Finally, I created a link for students to click on to automatically sync their copy of the lessons with mine.
So far, so good! For the most part, the students are working through the lessons on their own, and it’s going so much better than last year when I was assigning them lessons, and having them work from the PDF at the Rev interpreter. Anecdotally, I feel like comprehension, and crucially retention, is higher.
But don’t they need to learn command line???
Yes. Yes, they do. But I think if they really understand both phylogeny and Rev before I turn them loose on our friendly local HPC, it will be better. It’s not that hard to run a script. We’ve practiced running some Rev scripts in the terminal of the JupyterHub. I really don’t doubt that we can take those skills are port them to an HPC. I’ll probably make my second-year undergraduates give the new members the five-cent tour of the HPC. But understanding what’s in the script … that’s hard.
I wanna see the RevHub!
RevBayes is too memory-intense to compile in a MyBinder, but if you want to play around, I can give you access to my RevHub. Just drop me a line.

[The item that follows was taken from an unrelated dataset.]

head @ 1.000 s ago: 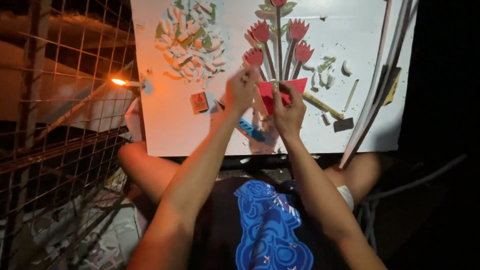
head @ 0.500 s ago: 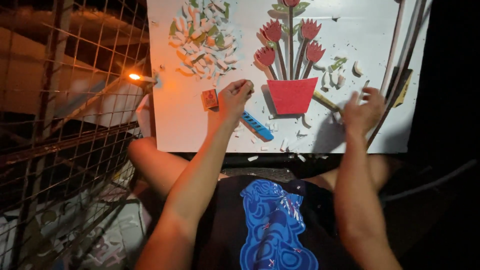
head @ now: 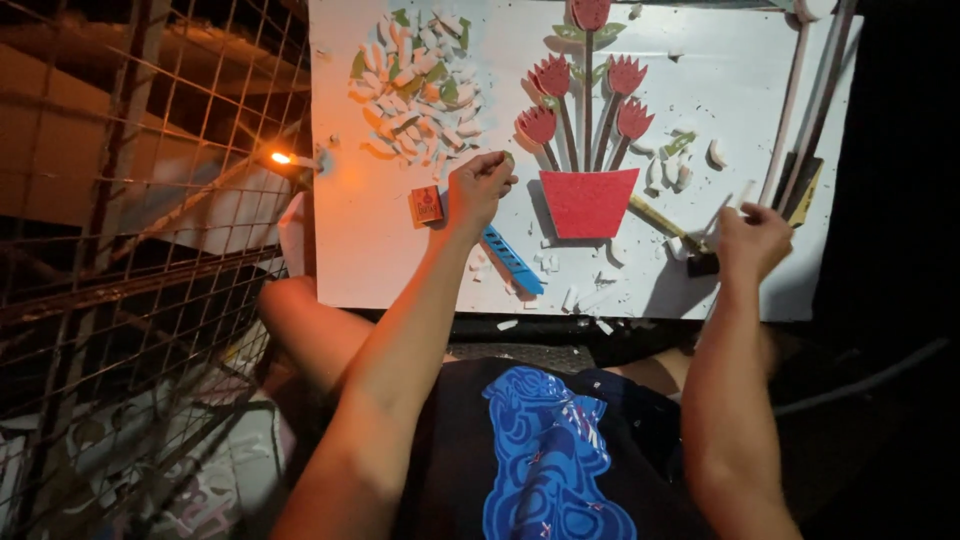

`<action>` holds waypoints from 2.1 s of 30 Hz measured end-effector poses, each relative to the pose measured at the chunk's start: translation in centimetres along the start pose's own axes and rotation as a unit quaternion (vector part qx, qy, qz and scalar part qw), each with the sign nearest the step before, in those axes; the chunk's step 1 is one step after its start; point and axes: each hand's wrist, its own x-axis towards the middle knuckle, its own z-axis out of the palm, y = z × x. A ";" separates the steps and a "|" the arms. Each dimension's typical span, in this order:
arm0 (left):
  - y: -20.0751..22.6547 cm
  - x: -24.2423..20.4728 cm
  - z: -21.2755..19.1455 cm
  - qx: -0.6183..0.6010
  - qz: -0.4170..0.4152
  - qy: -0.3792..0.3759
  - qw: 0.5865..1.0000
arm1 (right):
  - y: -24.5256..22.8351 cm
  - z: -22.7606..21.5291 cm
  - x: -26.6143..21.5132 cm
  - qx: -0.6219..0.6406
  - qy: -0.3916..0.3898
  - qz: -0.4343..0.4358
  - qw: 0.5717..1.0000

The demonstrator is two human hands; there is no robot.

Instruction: Refining and assembling small foam details to create a decorative flower pot artwork on a board using a utility knife and a lighter.

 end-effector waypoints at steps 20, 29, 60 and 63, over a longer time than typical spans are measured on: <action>-3.6 2.4 1.2 -0.010 -0.008 0.043 0.999 | -9.9 2.2 -10.9 0.130 -0.170 -0.056 0.975; -7.9 4.8 1.4 -0.040 0.073 0.070 0.994 | -17.6 3.1 -13.5 0.253 -0.244 -0.111 0.930; -6.8 3.5 1.3 -0.025 0.077 0.041 0.996 | -36.8 11.8 -27.9 0.012 -0.525 -0.353 0.774; -8.7 4.6 1.0 -0.034 0.087 0.037 0.995 | -36.8 12.5 -28.1 -0.003 -0.518 -0.360 0.776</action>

Additionally, I am unhappy with my workflow for converting our Latex and Markdown tutorials to Notebooks. If you’d like to help, I’d love a buddy. A couple of us have been floating the idea of a SciPy meeting sprint to develop a set of notebooks for teaching phylogenetics in Python and Rev. Get in touch, if you’re interested? No, that doesn’t look right. Get in touch!!! Diversity in contributorship is our strength.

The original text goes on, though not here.